In the listing below, find each line with the string "camera" and report it.
■ ■ ■ ■ ■ ■ ■
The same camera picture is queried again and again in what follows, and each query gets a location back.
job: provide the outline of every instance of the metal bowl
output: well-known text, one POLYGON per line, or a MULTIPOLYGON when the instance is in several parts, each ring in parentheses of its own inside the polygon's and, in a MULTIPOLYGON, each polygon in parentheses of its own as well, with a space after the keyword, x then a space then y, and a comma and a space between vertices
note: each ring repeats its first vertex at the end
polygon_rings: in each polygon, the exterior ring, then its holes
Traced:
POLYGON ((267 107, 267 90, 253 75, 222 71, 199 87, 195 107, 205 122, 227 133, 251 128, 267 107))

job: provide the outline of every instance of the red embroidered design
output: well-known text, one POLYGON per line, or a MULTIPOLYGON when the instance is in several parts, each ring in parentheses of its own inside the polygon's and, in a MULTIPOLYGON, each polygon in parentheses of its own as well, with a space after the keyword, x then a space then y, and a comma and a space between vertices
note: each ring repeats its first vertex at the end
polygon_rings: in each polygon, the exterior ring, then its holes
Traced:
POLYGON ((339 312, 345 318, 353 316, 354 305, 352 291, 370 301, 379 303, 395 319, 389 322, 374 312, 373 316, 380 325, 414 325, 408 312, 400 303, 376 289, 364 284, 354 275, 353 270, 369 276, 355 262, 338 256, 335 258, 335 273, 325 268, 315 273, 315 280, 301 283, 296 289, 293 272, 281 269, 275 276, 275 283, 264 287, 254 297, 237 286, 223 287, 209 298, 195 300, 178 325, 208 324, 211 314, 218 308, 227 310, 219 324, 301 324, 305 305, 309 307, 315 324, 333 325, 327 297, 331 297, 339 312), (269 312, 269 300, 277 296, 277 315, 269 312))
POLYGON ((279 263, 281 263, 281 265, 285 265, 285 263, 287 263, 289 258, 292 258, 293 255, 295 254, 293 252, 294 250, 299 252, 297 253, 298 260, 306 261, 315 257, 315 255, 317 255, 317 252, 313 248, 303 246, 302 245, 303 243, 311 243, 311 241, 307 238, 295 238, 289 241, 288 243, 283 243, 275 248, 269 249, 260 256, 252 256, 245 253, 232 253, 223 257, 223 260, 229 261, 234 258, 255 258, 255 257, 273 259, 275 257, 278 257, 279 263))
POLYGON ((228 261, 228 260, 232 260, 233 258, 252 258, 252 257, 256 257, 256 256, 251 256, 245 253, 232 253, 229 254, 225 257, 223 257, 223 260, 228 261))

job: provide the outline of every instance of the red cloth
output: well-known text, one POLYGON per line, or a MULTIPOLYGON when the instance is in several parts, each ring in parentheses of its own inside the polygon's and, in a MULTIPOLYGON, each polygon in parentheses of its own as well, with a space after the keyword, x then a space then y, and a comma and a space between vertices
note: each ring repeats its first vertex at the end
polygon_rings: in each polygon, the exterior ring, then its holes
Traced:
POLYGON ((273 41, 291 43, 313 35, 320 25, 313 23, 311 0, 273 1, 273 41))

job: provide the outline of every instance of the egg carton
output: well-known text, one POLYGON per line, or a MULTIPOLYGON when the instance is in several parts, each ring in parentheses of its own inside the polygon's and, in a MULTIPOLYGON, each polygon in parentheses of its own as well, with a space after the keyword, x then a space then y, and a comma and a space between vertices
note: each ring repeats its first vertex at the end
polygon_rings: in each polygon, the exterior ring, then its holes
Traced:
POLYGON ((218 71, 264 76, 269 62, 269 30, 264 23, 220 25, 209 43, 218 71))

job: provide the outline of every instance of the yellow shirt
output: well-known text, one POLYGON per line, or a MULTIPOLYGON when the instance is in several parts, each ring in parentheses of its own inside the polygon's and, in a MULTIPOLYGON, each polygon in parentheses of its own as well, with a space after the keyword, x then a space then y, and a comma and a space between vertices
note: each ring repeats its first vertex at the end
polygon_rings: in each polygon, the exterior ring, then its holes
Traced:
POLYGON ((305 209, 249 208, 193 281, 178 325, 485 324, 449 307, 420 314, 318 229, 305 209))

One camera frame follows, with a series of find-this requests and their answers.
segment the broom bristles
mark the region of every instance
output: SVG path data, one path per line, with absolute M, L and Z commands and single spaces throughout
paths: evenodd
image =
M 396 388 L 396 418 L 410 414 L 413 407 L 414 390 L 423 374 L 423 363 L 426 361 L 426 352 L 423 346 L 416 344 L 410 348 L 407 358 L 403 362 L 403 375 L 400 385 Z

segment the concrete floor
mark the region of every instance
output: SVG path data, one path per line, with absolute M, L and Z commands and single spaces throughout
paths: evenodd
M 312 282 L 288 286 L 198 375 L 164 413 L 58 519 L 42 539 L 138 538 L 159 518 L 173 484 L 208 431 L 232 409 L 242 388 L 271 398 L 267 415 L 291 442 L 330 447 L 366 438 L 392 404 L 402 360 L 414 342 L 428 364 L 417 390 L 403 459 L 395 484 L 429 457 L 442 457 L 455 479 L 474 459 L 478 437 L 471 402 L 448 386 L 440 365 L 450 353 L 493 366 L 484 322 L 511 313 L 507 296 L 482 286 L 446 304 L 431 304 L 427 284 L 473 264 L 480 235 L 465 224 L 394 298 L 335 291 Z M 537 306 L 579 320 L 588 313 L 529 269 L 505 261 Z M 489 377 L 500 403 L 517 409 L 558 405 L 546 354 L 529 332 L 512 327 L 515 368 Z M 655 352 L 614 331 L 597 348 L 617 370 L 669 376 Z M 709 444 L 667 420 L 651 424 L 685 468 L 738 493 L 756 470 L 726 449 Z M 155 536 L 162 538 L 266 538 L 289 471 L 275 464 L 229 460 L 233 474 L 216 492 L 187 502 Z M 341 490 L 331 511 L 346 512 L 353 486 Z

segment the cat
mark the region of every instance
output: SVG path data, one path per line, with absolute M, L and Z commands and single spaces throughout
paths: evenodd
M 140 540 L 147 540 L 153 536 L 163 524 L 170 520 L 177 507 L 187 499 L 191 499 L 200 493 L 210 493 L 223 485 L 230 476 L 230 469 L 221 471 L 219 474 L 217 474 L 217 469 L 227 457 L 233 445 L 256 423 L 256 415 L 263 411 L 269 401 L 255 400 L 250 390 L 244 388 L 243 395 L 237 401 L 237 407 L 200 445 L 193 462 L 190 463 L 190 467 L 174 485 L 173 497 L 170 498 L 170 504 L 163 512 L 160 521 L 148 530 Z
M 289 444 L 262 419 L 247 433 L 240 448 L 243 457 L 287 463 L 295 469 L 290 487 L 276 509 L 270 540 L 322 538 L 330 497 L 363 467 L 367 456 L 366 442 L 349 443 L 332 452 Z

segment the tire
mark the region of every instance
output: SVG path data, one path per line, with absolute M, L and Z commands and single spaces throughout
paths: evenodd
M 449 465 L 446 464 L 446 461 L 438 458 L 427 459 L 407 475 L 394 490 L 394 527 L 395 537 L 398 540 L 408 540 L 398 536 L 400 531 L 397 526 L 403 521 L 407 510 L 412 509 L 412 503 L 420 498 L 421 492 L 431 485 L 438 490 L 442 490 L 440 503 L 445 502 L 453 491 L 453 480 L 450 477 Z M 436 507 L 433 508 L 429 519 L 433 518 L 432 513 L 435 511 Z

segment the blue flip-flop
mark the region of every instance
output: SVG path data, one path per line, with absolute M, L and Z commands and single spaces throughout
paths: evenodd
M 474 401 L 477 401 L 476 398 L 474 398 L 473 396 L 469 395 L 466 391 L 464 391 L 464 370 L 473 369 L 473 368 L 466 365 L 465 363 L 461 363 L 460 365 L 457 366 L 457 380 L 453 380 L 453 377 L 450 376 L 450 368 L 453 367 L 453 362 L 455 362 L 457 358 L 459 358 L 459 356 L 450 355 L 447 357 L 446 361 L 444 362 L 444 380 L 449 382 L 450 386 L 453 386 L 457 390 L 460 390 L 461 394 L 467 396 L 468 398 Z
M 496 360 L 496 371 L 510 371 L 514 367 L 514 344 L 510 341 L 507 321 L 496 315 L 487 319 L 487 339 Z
■ ■ ■ ■ ■ ■ ■
> [Result of this exercise]:
The same camera picture is queried again and again in what follows, and each query gets a location back.
One camera frame follows, with a series of find-this requests and their answers.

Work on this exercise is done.